▶ **RECORD SET**:
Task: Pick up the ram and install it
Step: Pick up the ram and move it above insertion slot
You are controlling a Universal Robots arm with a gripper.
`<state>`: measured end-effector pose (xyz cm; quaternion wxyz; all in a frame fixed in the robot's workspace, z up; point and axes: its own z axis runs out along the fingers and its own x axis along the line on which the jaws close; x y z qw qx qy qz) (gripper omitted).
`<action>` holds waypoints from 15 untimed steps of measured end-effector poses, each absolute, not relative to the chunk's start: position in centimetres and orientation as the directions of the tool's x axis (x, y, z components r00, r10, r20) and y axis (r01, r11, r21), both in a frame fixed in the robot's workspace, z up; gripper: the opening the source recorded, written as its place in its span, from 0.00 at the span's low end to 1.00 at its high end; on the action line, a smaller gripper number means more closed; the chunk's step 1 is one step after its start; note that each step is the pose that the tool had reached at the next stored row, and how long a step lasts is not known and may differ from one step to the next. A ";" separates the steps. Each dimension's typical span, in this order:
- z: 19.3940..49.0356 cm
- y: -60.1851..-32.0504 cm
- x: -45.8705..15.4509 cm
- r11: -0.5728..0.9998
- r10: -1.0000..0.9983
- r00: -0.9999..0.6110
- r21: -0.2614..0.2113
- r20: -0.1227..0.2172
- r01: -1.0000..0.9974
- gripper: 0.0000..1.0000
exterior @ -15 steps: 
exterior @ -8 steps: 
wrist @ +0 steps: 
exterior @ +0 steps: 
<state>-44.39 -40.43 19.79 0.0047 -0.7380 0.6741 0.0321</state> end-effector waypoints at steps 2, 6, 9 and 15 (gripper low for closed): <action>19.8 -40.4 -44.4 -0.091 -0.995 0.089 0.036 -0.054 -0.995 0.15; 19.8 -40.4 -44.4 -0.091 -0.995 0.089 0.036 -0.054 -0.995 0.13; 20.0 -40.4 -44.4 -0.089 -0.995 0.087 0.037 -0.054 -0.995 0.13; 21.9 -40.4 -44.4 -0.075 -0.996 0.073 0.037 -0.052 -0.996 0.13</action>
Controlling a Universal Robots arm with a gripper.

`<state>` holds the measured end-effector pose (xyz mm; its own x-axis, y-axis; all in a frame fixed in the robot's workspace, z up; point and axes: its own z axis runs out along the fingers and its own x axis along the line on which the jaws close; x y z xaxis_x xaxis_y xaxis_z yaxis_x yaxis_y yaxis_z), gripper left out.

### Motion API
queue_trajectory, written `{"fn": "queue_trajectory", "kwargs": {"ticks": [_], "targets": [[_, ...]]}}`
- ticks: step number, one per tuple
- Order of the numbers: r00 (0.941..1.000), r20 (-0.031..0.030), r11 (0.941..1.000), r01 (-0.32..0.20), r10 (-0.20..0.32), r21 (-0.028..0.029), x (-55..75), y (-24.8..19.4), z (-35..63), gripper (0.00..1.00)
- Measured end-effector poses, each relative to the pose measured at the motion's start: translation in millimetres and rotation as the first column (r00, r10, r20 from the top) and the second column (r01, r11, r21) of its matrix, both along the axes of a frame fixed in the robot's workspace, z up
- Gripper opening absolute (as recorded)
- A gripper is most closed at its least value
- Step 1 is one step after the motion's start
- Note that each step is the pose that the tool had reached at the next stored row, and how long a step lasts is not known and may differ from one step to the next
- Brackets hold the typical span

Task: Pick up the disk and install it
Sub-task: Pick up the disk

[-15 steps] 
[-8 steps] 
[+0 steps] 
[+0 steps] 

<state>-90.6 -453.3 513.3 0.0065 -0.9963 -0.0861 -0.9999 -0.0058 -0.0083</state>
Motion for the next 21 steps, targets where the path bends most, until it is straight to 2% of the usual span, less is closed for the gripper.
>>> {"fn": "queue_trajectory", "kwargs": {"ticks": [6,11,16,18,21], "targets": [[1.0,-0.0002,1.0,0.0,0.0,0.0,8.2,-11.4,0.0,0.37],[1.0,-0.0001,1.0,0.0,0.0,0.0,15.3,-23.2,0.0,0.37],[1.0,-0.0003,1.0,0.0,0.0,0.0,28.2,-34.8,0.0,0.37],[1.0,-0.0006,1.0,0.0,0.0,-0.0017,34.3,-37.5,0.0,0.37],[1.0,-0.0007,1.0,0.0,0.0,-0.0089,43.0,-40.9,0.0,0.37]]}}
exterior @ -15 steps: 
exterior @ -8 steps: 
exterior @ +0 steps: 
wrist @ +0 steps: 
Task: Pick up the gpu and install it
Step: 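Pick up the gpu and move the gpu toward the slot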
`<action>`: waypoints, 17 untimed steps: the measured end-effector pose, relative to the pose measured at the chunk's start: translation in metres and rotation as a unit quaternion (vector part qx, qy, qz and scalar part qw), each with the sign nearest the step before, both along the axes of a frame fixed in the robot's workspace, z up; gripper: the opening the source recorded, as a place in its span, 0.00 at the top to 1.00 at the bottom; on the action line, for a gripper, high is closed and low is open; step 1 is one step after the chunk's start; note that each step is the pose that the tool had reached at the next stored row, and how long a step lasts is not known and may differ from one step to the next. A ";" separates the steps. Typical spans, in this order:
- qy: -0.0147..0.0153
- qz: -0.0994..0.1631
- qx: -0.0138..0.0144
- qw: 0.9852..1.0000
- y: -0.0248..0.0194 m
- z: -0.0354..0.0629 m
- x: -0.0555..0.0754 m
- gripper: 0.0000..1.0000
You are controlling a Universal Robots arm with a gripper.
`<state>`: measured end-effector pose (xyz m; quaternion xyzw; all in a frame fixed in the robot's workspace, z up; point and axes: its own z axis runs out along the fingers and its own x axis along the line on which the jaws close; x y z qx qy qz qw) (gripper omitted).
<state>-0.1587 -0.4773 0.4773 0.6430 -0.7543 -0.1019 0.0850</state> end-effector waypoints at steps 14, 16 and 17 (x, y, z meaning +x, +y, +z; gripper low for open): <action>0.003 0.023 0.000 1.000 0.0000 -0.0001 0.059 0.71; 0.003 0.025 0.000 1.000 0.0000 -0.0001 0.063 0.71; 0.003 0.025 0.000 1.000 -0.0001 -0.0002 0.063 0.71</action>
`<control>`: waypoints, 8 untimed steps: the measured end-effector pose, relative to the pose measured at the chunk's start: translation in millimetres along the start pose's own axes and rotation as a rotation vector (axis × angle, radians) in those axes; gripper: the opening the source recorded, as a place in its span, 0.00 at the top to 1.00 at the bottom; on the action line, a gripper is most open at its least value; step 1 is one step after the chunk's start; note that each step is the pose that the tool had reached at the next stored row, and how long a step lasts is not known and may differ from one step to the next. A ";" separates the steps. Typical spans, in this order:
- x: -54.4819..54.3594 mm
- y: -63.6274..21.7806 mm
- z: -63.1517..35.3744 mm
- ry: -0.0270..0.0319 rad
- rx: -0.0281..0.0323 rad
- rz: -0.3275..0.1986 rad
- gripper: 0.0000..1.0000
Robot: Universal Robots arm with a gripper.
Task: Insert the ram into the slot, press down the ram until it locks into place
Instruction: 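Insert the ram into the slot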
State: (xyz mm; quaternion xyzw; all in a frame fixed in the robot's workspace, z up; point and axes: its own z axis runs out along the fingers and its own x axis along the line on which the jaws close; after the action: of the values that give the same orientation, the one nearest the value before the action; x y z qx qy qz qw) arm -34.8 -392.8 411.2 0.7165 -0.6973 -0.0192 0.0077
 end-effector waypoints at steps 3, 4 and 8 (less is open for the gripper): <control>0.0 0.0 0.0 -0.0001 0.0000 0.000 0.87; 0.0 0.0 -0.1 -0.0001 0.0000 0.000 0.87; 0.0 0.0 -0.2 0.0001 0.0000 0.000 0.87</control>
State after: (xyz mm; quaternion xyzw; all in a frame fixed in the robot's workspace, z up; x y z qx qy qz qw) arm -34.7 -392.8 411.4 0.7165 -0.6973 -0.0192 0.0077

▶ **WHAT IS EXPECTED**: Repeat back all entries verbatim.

▶ **SOLUTION TO THE EXERCISE**:
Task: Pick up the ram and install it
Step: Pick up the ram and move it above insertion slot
You are controlling a Universal Robots arm with a gripper.
`<state>`: measured end-effector pose (xyz cm; quaternion wxyz; all in a frame fixed in the robot's workspace, z up; point and axes: its own z axis runs out along the fingers and its own x axis along the line on which the jaws close; x y z qw qx qy qz) (gripper omitted).
`<action>` holds waypoints from 15 untimed steps of measured end-effector poses, each absolute, not relative to the chunk's start: position in centimetres and orientation as the directions of the tool's x axis (x, y, z components r00, r10, r20) and y axis (r01, r11, r21), both in a frame fixed in the robot's workspace, z up; gripper: the opening the source recorded, written as its place in its span, from 0.00 at the span's low end to 1.00 at its high end; on the action line, a smaller gripper number means more closed; the chunk's step 1 is one step after its start; note that each step is the pose that the tool had reached at the next stored row, and how long a step lasts is not known and may differ from one step to the next. A ";" separates the steps. Each dimension's typical span, in this order:
- z: 19.3940..49.0356 cm
- y: -60.1851..-32.0504 cm
- x: -45.8705..15.4509 cm
- r11: -0.5728..0.9998
- r10: -1.0000..0.9983
- r00: -0.9999..0.6110
- r21: -0.2614..0.2113
- r20: -0.1227..0.2172
- r01: -1.0000..0.9974
- gripper: 0.0000..1.0000
exterior @ -15 steps: 
exterior @ -8 steps: 
wrist @ +0 steps: 
exterior @ +0 steps: 
<state>-44.39 -40.43 19.79 0.0047 -0.7380 0.6741 0.0321</state> end-effector waypoints at steps 2, 6, 9 and 15 (gripper low for closed): <action>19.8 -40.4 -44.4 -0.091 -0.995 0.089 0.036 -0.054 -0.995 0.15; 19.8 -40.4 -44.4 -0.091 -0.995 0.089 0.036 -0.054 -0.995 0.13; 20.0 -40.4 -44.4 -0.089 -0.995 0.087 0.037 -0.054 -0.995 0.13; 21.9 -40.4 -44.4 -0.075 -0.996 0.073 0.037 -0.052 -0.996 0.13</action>
Controlling a Universal Robots arm with a gripper.

`<state>` holds the measured end-effector pose (xyz mm; its own x-axis, y-axis; all in a frame fixed in the robot's workspace, z up; point and axes: its own z axis runs out along the fingers and its own x axis along the line on which the jaws close; x y z xaxis_x xaxis_y xaxis_z yaxis_x yaxis_y yaxis_z), gripper left out.

### Motion API
queue_trajectory, written `{"fn": "queue_trajectory", "kwargs": {"ticks": [_], "targets": [[_, ...]]}}`
- ticks: step number, one per tuple
- Order of the numbers: r00 (0.941..1.000), r20 (-0.031..0.030), r11 (0.941..1.000), r01 (-0.32..0.20), r10 (-0.20..0.32), r21 (-0.028..0.029), x (-55..75), y (-24.8..19.4), z (-35..63), gripper (0.00..1.00)
- Measured end-effector poses, each relative to the pose measured at the motion's start: translation in millimetres and rotation as the first column (r00, r10, r20 from the top) and the second column (r01, r11, r21) of its matrix, both along the axes of a frame fixed in the robot's workspace, z up
- Gripper opening absolute (as recorded)
- A gripper is most closed at its least value
- Step 1 is one step after the motion's start
- Note that each step is the pose that the tool had reached at the next stored row, and how long a step lasts is not known and may differ from one step to the next
- Brackets hold the typical span

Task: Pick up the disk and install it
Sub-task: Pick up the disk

[-15 steps] 
[-8 steps] 
[+0 steps] 
[+0 steps] 

<state>-90.6 -453.3 513.3 0.0065 -0.9963 -0.0861 -0.9999 -0.0058 -0.0083</state>
Motion for the next 21 steps, targets where the path bends most, until it is straight to 2% of the usual span, less is closed for the gripper.
>>> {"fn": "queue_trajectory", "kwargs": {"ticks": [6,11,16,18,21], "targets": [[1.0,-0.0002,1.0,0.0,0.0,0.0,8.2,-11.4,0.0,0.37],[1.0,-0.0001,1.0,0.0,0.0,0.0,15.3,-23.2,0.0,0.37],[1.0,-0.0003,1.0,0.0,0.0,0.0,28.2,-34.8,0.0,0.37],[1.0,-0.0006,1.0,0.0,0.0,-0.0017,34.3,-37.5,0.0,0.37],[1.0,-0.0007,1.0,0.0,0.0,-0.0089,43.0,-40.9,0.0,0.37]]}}
exterior @ -15 steps: 
exterior @ -8 steps: 
exterior @ +0 steps: 
wrist @ +0 steps: 
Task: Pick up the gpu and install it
Step: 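Pick up the gpu and move the gpu toward the slot
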`<action>`: waypoints, 17 untimed steps: the measured end-effector pose, relative to the pose measured at the chunk's start: translation in metres and rotation as a unit quaternion (vector part qx, qy, qz and scalar part qw), each with the sign nearest the step before, both along the axes of a frame fixed in the robot's workspace, z up; gripper: the opening the source recorded, as a place in its span, 0.00 at the top to 1.00 at the bottom; on the action line, for a gripper, high is closed and low is open; step 1 is one step after the chunk's start; note that each step is the pose that the tool had reached at the next stored row, and how long a step lasts is not known and may differ from one step to the next. A ";" separates the steps. Typical spans, in this order:
- qy: -0.0147..0.0153
- qz: -0.0994..0.1631
- qx: -0.0138..0.0144
- qw: 0.9852..1.0000
- y: -0.0248..0.0194 m
- z: -0.0354..0.0629 m
- x: -0.0555..0.0754 m
- gripper: 0.0000..1.0000
You are controlling a Universal Robots arm with a gripper.
`<state>`: measured end-effector pose (xyz m; quaternion xyzw; all in a frame fixed in the robot's workspace, z up; point and axes: its own z axis runs out along the fingers and its own x axis along the line on which the jaws close; x y z qx qy qz qw) (gripper omitted).
<state>-0.1587 -0.4773 0.4773 0.6430 -0.7543 -0.1019 0.0850</state> end-effector waypoints at steps 14, 16 and 17 (x, y, z meaning +x, +y, +z; gripper low for open): <action>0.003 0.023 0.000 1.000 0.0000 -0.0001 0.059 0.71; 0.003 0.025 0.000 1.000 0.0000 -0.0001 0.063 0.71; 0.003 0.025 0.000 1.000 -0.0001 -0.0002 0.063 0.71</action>
`<control>`: waypoints, 8 untimed steps: the measured end-effector pose, relative to the pose measured at the chunk's start: translation in millimetres along the start pose's own axes and rotation as a rotation vector (axis × angle, radians) in those axes; gripper: the opening the source recorded, as a place in its span, 0.00 at the top to 1.00 at the bottom; on the action line, a gripper is most open at its least value; step 1 is one step after the chunk's start; note that each step is the pose that the tool had reached at the next stored row, and how long a step lasts is not known and may differ from one step to the next. A ";" separates the steps. Typical spans, in this order:
- x: -54.4819..54.3594 mm
- y: -63.6274..21.7806 mm
- z: -63.1517..35.3744 mm
- ry: -0.0270..0.0319 rad
- rx: -0.0281..0.0323 rad
- rz: -0.3275..0.1986 rad
- gripper: 0.0000..1.0000
Robot: Universal Robots arm with a gripper.
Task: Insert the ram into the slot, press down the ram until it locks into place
Instruction: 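Insert the ram into the slot
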State: (xyz mm; quaternion xyzw; all in a frame fixed in the robot's workspace, z up; point and axes: its own z axis runs out along the fingers and its own x axis along the line on which the jaws close; after the action: of the values that give the same orientation, the one nearest the value before the action; x y z qx qy qz qw) arm -34.8 -392.8 411.2 0.7165 -0.6973 -0.0192 0.0077
 end-effector waypoints at steps 3, 4 and 8 (less is open for the gripper): <control>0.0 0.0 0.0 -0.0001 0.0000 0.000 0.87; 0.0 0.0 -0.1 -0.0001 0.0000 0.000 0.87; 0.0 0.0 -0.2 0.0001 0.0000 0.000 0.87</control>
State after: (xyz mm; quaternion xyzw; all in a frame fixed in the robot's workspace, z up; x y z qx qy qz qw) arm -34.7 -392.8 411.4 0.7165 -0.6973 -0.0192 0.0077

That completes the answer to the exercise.